Cuento «El ángel caníbal» por Víctor Elizondo

Mis sospechas eran ya incontenibles y algo debía hacer para descubrir qué estaba pasando.

Mi inquietud radicaba en la sola idea de que hacía tiempo que Dios había abandonado este mundo, así que me di a la tarea de investigar.

Hacía un par de años que mi mamá había muerto; de la manera más natural e irónica. A sus cincuenta y cinco años había sido diagnosticada con una fatídica enfermedad; horas después fue al templo a rezar para mejorar su salud. En pleno sacramento un temblor había sacudido la ciudad dejándola sepultada. ¿Era esta la respuesta a su rezo?

Con el pasar de los meses fui descubriendo cosas igual de desconcertantes y aterradoras. Los suicidios iban en aumento al igual que los crímenes impunes. La gente moría de amor mientras que los facinerosos vivían de crímenes. Sí, algo torcido, algo fuera de toda sensibilidad humana y de empatía, nos dejaba a la suerte. Su contemplación era nuestra tragedia.

Así, mientras menos creyentes rezaban, más personas abandonaban sus dogmas y religiones. ¿Era esto causado por Dios o por su ausencia?

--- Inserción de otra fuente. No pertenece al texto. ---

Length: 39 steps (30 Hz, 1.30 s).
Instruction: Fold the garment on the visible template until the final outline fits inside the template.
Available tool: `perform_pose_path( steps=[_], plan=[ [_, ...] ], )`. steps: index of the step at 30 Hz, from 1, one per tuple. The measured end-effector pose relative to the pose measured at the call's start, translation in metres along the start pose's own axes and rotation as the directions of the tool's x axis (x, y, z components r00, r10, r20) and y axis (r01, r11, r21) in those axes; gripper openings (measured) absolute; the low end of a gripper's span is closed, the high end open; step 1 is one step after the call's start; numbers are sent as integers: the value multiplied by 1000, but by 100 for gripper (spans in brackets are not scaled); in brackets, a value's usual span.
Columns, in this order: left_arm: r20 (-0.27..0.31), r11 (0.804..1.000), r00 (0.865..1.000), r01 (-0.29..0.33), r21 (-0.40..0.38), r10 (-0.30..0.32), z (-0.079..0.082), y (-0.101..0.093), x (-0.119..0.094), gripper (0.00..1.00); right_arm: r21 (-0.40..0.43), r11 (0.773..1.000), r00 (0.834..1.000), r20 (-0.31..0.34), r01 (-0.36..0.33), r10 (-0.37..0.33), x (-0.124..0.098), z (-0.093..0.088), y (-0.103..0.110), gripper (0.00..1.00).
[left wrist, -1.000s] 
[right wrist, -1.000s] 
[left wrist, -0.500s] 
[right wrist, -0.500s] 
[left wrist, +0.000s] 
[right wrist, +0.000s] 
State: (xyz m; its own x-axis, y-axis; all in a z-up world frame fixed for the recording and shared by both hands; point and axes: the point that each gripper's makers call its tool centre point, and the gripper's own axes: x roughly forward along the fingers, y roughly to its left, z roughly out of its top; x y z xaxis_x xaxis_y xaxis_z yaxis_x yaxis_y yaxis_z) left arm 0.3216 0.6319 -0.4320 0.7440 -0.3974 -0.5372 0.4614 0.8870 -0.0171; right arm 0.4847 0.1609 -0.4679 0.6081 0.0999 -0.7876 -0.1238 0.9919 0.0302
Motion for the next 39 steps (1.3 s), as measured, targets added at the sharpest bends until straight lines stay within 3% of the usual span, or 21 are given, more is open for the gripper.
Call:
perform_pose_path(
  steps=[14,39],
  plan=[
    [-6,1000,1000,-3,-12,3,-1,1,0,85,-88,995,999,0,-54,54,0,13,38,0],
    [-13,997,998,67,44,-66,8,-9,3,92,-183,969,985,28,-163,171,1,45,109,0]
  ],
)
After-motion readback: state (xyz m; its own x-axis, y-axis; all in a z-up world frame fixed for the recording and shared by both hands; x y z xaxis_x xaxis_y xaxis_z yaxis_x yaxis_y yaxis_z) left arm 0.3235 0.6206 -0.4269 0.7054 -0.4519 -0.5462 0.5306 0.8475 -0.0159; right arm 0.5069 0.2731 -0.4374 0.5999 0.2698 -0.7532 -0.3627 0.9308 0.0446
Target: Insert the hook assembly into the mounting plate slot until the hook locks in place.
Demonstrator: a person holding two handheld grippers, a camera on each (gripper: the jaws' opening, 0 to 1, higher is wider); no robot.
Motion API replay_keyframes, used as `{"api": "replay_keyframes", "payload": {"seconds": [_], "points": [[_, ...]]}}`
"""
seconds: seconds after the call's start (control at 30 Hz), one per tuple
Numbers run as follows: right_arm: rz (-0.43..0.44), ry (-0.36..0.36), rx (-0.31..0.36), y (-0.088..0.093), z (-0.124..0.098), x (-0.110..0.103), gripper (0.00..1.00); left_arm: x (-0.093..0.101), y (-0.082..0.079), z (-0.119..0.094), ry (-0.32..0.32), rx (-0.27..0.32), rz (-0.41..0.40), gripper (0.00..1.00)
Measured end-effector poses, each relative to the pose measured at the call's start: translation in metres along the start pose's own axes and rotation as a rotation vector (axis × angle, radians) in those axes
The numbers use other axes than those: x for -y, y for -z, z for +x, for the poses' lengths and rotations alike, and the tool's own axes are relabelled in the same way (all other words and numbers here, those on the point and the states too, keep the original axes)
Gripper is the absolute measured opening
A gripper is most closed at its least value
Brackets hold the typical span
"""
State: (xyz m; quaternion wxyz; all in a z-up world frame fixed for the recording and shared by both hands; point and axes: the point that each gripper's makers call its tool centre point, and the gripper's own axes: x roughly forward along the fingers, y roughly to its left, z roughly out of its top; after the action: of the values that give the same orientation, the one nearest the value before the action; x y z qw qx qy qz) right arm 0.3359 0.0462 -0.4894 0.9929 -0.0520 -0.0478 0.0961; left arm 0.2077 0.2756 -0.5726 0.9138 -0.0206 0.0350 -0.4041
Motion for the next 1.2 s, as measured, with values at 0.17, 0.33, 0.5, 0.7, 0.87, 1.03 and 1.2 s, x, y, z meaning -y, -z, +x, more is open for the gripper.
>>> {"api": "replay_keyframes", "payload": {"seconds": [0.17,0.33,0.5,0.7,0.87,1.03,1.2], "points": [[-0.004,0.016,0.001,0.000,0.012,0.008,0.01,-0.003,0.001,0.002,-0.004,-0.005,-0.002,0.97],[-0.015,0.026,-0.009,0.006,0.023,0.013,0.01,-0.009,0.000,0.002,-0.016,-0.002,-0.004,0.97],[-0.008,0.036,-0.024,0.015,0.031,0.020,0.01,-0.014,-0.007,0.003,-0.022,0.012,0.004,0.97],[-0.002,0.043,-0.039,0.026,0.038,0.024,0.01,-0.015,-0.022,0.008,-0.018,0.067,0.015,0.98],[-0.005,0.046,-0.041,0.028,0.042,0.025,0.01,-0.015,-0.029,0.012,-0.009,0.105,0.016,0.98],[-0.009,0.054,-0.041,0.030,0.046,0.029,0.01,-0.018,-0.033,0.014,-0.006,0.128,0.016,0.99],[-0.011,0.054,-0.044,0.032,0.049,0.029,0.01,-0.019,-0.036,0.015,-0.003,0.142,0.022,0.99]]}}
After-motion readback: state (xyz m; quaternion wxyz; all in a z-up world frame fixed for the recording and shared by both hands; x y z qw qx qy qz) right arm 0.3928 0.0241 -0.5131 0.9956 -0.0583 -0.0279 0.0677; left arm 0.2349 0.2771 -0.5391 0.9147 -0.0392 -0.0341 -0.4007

Trabajé incansablemente estos años, hasta darme cuenta que trabajar era una nueva forma de esclavismo. Junté mis ahorros y los tiré a la basura, sólo así los verdaderos necesitados harían buen uso de este dinero. Guardé sólo algunos pesos suficientes para mi travesía.

Tendría que encontrar a Dios.

El conocido de un amigo sabía cómo llevarme con él. Y como quien le diera un par de monedas a Caronte, este brujo me embarcó al cielo.

―Ponte de pie ―dijo―. Vas a dar tres pasos para atrás, media vuelta, tres pasos adelante, giras de lado izquierdo, levantas…

Y dijo más cosas que ya no recuerdo, pero era la misma danza de conversión para los nahuales que había visto en otros rituales. En eso el hombre se puso frente a mí y abriendo los brazos, señaló el camino de entrada a ese otro lado.

El lugar no era tan espectacular como lo habían comentado en las sagradas escrituras, sin embargo, una estatua de Dios era singularmente maravillosa y llena de perfección: un pedestal de oro, dinamitado hábilmente por rubís, diamantes, jade y obsidianas, sostenían en una sola pieza de mármol ciclópeo la arremetedora figura del Dios del antiguo testamento, que le refulgía en una mano el estruendoso rayo y en la otra la naciente cruz dorada. ¡Obra de angelicales artistas seguramente!

Seguí mi camino y avancé firme a mi objetivo hasta encontrarme con un ángel, no más impactante que la estatua, pero sí del mismo colosal tamaño; y quizá era obra de mi imaginación, pero mi cordura aún intacta se doblegaba ante tal grandeza. El David ante Goliat.

―Pasa, siéntate, te invito a cenar ―dijo con total naturalidad mientras comía de su plato.

―Estoy aquí porque vengo a buscar a Dios ―dije con rectitud y aplomo como quien nunca duda de su misión.

―Me lo estoy comiendo ―contestó con esa misma naturalidad que empezaba a inquietarme.

―¡¿Qué?! ―pregunté desconcertado ante su respuesta, pero al mismo tiempo maravillado bajo el deseo del hambre.

―La mano de Dios ―respondió antes de masticar un dedo que mi estómago apetecía probar.